Der Revisionsrekurs ist zulässig und berechtigt.
Im Revisionsrekursverfahren ist ausschließlich die Frage strittig, ob die Klägerin gegenüber dem Beklagten Anspruch auf Sicherung der Herausgabe der Geschäftsunterlagen der H***** habe. Die Klägerin hat diesen Anspruch im erstinstanzlichen Verfahren auf den zwischen ihr und dem Beklagten bestandenen Arbeitsvertrag gestützt.
Der Beklagte hält dem in seinem Revisionsrekurs zutreffend entgegen, dass die Klägerin als ehemalige Arbeitgeberin von ihm nicht die Herausgabe von Unterlagen begehren könne, die nicht ihr, sondern der H*****, also einer dritten Person gehörten. Dem Beklagten waren die Geschäftsunterlagen der H***** auch nicht von der Klägerin zur Verfügung gestellt worden, sondern diese hatten sich bei Beginn seiner Tätigkeit als Betriebsleiter und Geschäftsführer der H***** schon vor Ort befunden. Bei Bejahung der Sicherung des geltend gemachten Herausgabeanspruchs würde - ohne dass die Klägerin dafür eine Anspruchsgrundlage benennen kann - in die Rechte der H***** an den Unterlagen eingegriffen werden.
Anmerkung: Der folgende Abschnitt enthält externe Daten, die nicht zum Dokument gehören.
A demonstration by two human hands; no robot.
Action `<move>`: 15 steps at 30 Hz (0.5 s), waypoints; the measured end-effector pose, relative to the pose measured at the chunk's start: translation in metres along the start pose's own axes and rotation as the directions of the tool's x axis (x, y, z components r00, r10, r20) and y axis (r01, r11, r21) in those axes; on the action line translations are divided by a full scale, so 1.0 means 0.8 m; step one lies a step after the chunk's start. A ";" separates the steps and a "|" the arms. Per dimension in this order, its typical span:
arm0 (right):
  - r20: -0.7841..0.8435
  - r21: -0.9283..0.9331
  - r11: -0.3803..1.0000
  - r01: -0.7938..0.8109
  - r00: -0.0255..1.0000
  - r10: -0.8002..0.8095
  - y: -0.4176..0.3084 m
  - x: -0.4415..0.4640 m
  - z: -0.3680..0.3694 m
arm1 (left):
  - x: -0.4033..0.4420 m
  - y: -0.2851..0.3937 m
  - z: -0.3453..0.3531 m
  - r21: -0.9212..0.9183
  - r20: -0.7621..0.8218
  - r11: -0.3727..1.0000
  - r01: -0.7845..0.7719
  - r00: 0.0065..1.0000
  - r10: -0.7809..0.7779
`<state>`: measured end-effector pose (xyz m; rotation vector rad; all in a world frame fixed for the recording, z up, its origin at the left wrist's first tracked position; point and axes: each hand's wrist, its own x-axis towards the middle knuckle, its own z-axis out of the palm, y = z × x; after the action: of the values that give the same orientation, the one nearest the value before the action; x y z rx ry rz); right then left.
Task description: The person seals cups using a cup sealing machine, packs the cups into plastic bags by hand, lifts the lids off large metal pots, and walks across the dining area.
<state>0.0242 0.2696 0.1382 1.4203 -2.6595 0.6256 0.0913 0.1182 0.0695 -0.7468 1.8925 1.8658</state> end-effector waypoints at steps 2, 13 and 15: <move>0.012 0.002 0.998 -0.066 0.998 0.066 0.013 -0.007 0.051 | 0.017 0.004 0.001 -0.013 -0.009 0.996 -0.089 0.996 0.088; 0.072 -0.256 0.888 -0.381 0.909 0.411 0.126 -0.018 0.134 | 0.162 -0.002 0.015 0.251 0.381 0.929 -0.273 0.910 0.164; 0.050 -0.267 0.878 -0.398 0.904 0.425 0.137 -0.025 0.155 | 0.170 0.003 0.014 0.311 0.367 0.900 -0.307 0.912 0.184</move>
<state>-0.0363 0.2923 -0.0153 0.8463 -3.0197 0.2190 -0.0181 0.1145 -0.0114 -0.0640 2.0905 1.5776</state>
Dass die Klägerin Alleingesellschafterin der H***** ist, vermag an dieser Beurteilung nichts zu ändern, weil es sich bei der Klägerin und der H***** um verschiedene juristische Personen handelt. Insofern kommt es auch nicht darauf an, ob der H***** bei Bejahung des Sicherungsanspruchs auf Herausgabe der Geschäftsunterlagen ein Nachteil entstünde. Andere Rechtsgründe als den Arbeitsvertrag mit dem Beklagten, die einen materiellen Herausgabeanspruch der Klägerin begründeten, wurden von der Klägerin nicht behauptet. Das in der Revisionsrekursbeantwortung in diesem Zusammenhang von der Klägerin vorgetragene Argument, die Verpflichtung zur Ausfolgung der im Rahmen eines Dienstverhältnisses zur Verfügung gestellten Betriebsmittel und Sachen „entspringe dem Wesen der Beendigung des Dienstverhältnisses“, ist nicht geeignet, eine Anspruchsgrundlage für die Herausgabe der Unterlagen eines Dritten, die dem Beklagten auch nicht von der Klägerin übergeben worden waren, zu schaffen.
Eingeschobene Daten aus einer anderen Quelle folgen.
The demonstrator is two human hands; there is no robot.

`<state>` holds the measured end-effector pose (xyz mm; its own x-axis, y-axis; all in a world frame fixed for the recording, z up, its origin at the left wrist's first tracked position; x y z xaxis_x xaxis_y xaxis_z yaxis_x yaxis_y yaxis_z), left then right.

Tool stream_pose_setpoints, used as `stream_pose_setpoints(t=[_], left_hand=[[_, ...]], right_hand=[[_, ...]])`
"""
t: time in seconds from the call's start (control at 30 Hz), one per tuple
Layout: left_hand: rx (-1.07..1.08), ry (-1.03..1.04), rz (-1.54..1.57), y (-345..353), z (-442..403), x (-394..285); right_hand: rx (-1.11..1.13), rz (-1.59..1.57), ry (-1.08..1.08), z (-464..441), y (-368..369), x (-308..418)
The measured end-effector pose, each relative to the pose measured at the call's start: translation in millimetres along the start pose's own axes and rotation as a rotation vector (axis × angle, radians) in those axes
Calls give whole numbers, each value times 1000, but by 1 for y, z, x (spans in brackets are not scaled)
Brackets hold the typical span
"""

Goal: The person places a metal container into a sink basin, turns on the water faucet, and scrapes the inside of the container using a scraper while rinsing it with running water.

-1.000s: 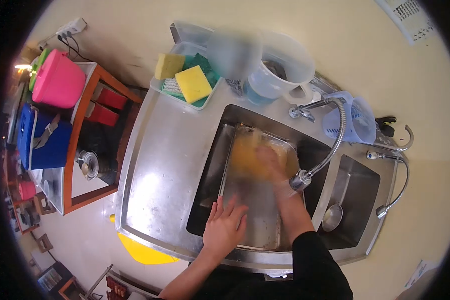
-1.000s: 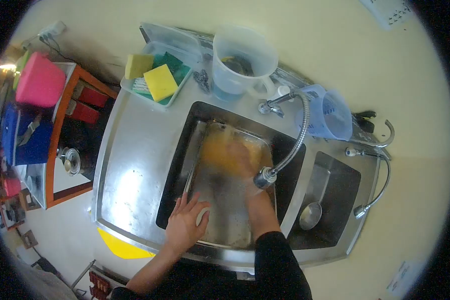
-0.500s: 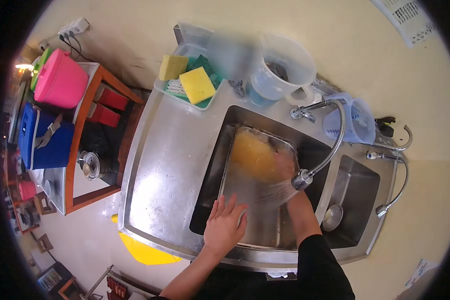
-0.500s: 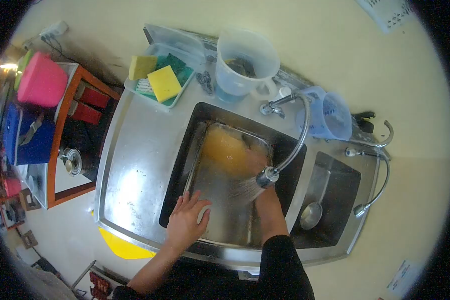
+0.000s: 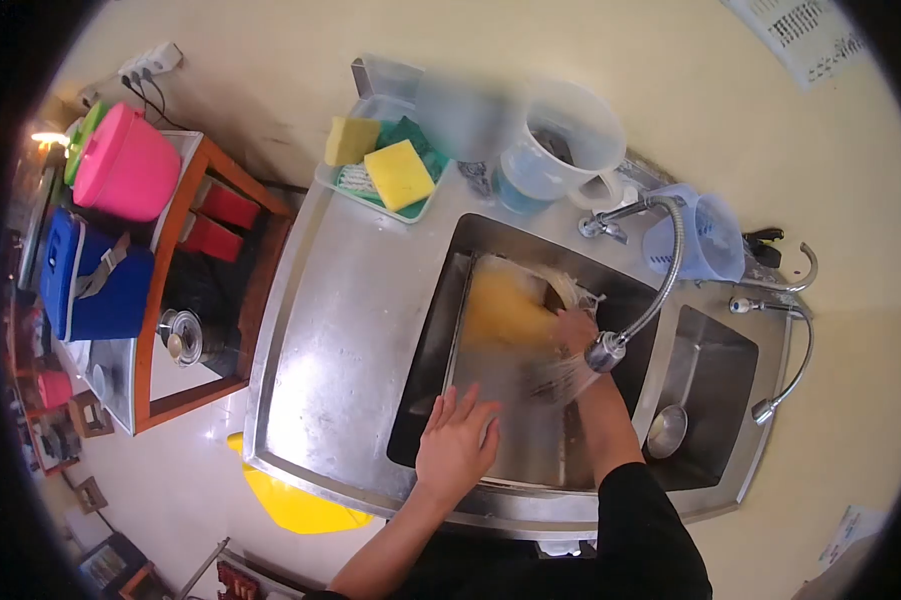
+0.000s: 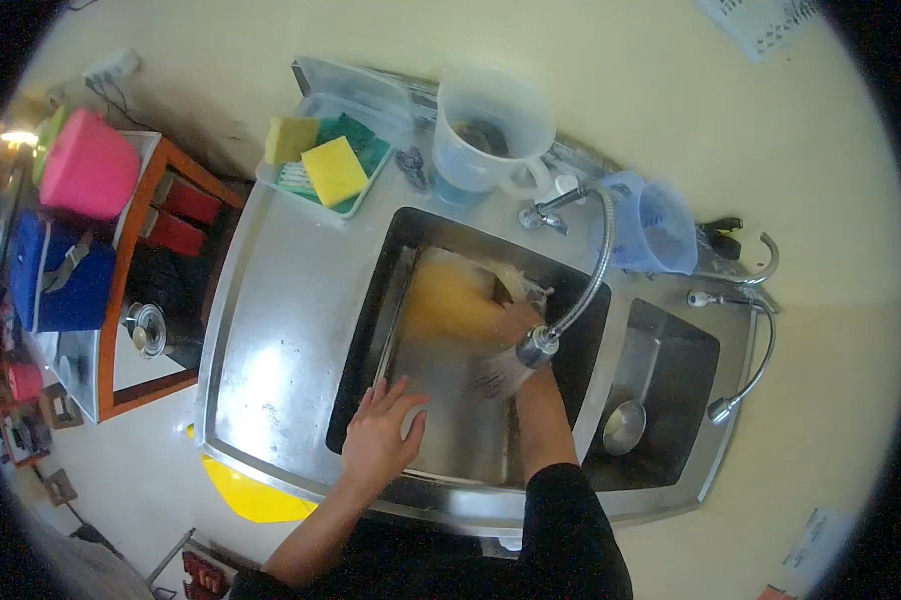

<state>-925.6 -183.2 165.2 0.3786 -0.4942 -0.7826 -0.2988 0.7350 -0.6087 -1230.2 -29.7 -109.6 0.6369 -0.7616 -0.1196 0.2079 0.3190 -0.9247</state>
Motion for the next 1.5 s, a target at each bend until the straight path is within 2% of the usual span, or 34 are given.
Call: stream_pose_setpoints(t=[0.2,0.43,0.47,0.57,0.63,0.73,0.83,0.93,1.03,1.07,1.1,1.17,1.23,1.33,1.37,1.43,1.5], left_hand=[[35,-36,11,5,0,2],[35,11,-46,5,0,-3],[28,12,-45,6,2,-2],[32,32,-65,6,3,-4],[23,33,-75,7,1,-2],[55,16,-81,7,6,-3],[45,22,-77,7,0,-3],[51,26,-89,9,2,-6],[48,67,-31,2,-3,-12],[48,79,1,-2,-1,-14],[212,139,-3,-1,4,-17],[535,265,-12,4,17,-21],[543,392,-106,8,37,-27],[468,549,-167,16,43,-23],[425,598,-180,12,38,-26],[366,696,-221,-6,19,-44],[329,761,-259,-21,1,-60]], right_hand=[[70,-93,-22,23,19,24],[25,3,171,1,76,50],[-3,-3,158,4,65,63],[-7,-182,-152,-14,51,91],[67,-336,81,-11,3,144],[143,-557,184,9,-30,173],[30,-506,134,-15,42,166],[33,-367,-66,15,46,144],[233,-229,-128,45,17,110],[179,-355,-195,59,-5,93],[122,-482,-260,75,-31,71],[17,-439,-361,89,-64,38],[-67,-103,-423,96,-85,18],[-29,-375,-550,121,-107,-7],[99,-352,-346,136,-114,-19],[206,-348,-109,158,-140,-42],[185,-383,-41,176,-175,-58]])
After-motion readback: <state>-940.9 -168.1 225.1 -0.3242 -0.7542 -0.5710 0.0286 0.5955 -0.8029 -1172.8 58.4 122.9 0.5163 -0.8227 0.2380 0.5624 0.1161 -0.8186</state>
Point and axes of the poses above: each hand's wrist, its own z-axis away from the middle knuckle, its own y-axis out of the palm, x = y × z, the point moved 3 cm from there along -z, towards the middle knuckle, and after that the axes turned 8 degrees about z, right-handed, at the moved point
Dem Revisionsrekurs des Beklagten ist daher Folge zu geben und der Beschluss des Erstgerichts, mit dem auch der noch strittige Sicherungsantrag abgewiesen wurde, wiederherzustellen.
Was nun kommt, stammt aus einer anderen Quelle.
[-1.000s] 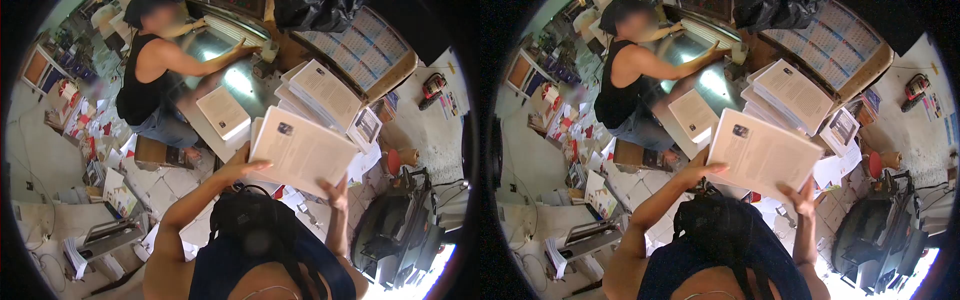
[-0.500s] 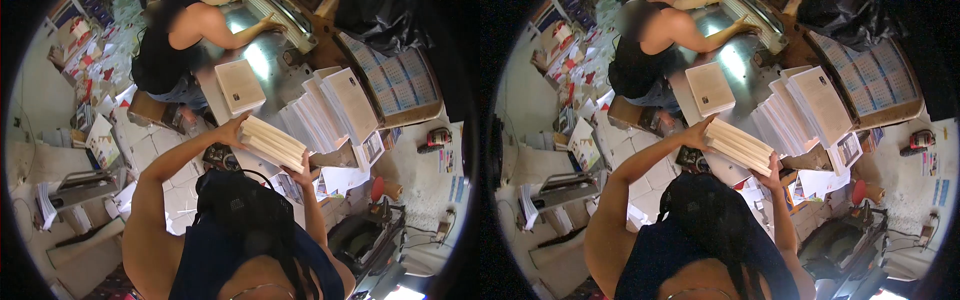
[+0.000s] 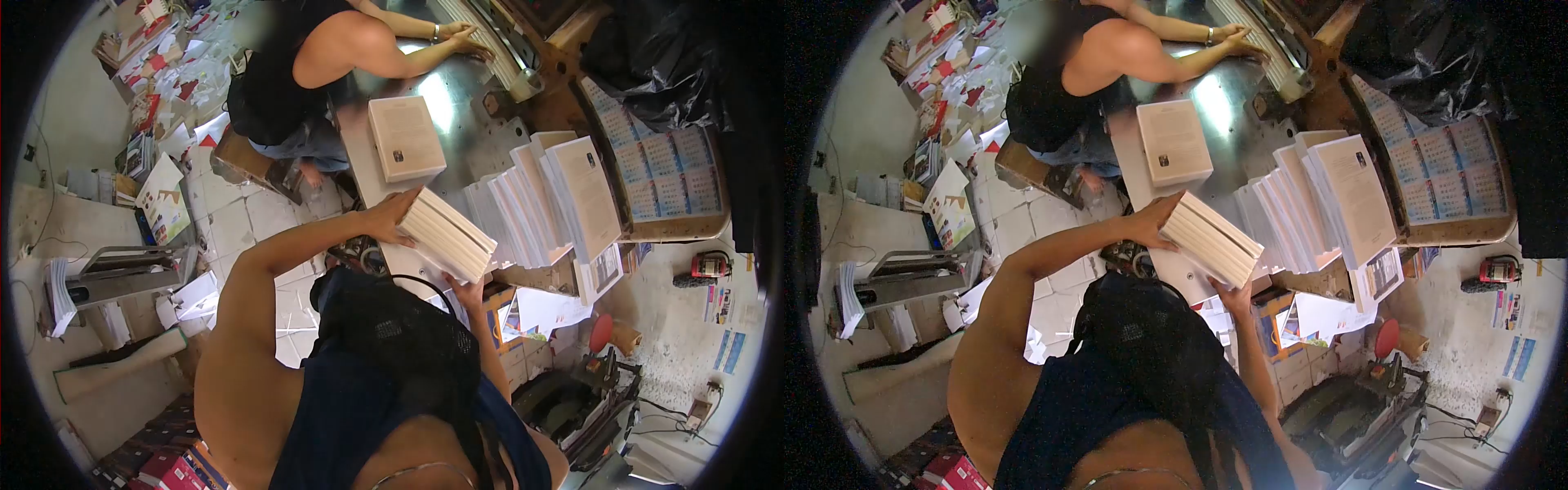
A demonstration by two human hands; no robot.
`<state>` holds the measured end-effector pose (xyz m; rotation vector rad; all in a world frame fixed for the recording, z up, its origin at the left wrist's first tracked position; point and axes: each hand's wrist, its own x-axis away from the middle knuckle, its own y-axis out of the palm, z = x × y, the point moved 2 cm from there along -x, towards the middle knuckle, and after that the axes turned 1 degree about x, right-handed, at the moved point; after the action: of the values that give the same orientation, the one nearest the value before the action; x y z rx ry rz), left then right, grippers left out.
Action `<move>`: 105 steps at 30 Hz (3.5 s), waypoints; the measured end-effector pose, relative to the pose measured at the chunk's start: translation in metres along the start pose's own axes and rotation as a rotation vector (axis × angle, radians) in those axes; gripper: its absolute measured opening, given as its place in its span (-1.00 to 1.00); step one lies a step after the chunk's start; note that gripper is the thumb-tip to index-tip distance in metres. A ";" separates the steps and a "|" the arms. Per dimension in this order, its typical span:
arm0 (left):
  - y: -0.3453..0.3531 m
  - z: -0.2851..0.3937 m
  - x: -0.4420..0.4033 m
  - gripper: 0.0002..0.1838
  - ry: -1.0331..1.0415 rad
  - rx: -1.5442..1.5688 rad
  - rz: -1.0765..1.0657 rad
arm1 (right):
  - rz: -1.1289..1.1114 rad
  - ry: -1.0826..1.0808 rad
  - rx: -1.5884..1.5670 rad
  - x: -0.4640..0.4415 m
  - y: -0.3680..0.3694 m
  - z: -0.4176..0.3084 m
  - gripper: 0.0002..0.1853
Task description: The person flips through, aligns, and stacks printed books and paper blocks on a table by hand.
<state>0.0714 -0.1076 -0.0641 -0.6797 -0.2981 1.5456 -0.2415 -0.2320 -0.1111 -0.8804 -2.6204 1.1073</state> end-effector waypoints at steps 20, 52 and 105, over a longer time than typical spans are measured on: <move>-0.090 0.046 -0.041 -0.21 -0.233 0.300 -0.148 | 0.172 0.339 -0.848 -0.001 -0.052 -0.093 -0.10; -0.105 -0.190 0.039 -0.04 -0.614 0.919 0.585 | 0.365 0.641 -1.156 -0.201 0.006 -0.145 -0.25; -0.196 -0.074 -0.047 -0.26 -0.323 1.230 0.406 | 0.405 0.361 0.125 -0.191 0.040 -0.204 -0.15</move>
<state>0.2723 -0.1477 0.0007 0.5119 0.5805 1.8528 0.0057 -0.1971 0.0210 -1.4698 -2.1123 1.0582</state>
Die Entscheidung über die Kosten des Verfahrens gründet sich auf Paragraphen 41,, 50 ZPO in Verbindung mit Paragraph 393, EO. Der Streitwert für das Sicherungsverfahren in erster Instanz beträgt 65.000 EUR, jener für die zweite und dritte Instanz 5.000 EUR. Für die Äußerung ON 3 gebührt ein ERV-Zuschlag von 1,80 EUR, weil es sich nicht um einen verfahrenseinleitenden Schriftsatz handelt. Für die Äußerung zur Gegenäußerung (ON 8) hat der Beklagte keinen Kostenersatzanspruch. Diese Äußerung wurde vom Erstgericht nicht zugelassen vergleiche dazu Obermaier, Kostenhandbuch² Rz 522 mwN). Die Teilnahme an der Bescheinigungstagsatzung am 31. 10. 2013 (ON 9) hat bereits das Erstgericht - vom Beklagten unbekämpft geblieben - als zur zweckentsprechenden Rechtsverfolgung nicht notwendig beurteilt.